- [Task instructions]: Repeat every record exactly.

- [Data for this exercise]:

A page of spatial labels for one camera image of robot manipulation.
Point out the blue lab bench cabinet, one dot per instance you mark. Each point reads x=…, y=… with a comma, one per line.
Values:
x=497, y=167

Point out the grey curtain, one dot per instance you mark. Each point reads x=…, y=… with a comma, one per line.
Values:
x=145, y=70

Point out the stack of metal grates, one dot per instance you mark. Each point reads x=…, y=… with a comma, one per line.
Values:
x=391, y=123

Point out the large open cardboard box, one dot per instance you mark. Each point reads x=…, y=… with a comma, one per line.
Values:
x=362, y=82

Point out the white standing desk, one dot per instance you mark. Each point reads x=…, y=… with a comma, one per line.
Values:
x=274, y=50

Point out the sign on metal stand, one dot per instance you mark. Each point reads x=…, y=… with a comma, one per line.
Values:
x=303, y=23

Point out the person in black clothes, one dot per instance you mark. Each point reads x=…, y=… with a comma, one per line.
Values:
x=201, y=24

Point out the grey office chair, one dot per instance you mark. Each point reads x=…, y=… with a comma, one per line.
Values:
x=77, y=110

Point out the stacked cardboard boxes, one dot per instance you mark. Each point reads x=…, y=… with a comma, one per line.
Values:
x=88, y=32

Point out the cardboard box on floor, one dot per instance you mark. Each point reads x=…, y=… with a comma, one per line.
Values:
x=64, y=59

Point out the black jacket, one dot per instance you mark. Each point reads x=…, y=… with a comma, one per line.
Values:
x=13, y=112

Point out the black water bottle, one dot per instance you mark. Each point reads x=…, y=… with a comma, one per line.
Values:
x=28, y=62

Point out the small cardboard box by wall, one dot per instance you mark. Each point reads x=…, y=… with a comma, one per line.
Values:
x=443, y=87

- [Completed task]:
A page of spatial labels for one camera image of robot manipulation.
Point out the blue lab bench cabinet, one dot per instance you mark. Each point reads x=…, y=… with a comma, one per line.
Values:
x=497, y=167

Point out the grey curtain, one dot per instance you mark. Each point reads x=…, y=… with a comma, one per line.
Values:
x=145, y=70

Point out the stack of metal grates, one dot per instance you mark. Each point reads x=…, y=… with a comma, one per line.
Values:
x=391, y=123

Point out the large open cardboard box, one dot per instance you mark. Each point reads x=…, y=… with a comma, one per line.
Values:
x=362, y=82

Point out the white standing desk, one dot per instance you mark. Each point reads x=…, y=… with a comma, one per line.
Values:
x=274, y=50

Point out the sign on metal stand, one dot per instance you mark. Each point reads x=…, y=… with a comma, one per line.
Values:
x=303, y=23

Point out the person in black clothes, one dot per instance you mark. Each point reads x=…, y=… with a comma, one per line.
Values:
x=201, y=24

Point out the grey office chair, one dot per instance you mark. Each point reads x=…, y=… with a comma, one per line.
Values:
x=77, y=110

Point out the stacked cardboard boxes, one dot per instance you mark. Each point reads x=…, y=… with a comma, one per line.
Values:
x=88, y=32

Point out the cardboard box on floor, one dot per instance you mark. Each point reads x=…, y=… with a comma, one per line.
Values:
x=64, y=59

Point out the black jacket, one dot per instance you mark. Each point reads x=…, y=… with a comma, one per line.
Values:
x=13, y=112

Point out the black water bottle, one dot per instance you mark. Each point reads x=…, y=… with a comma, one per line.
Values:
x=28, y=62

Point out the small cardboard box by wall, one dot per instance you mark. Each point reads x=…, y=… with a comma, one per line.
Values:
x=443, y=87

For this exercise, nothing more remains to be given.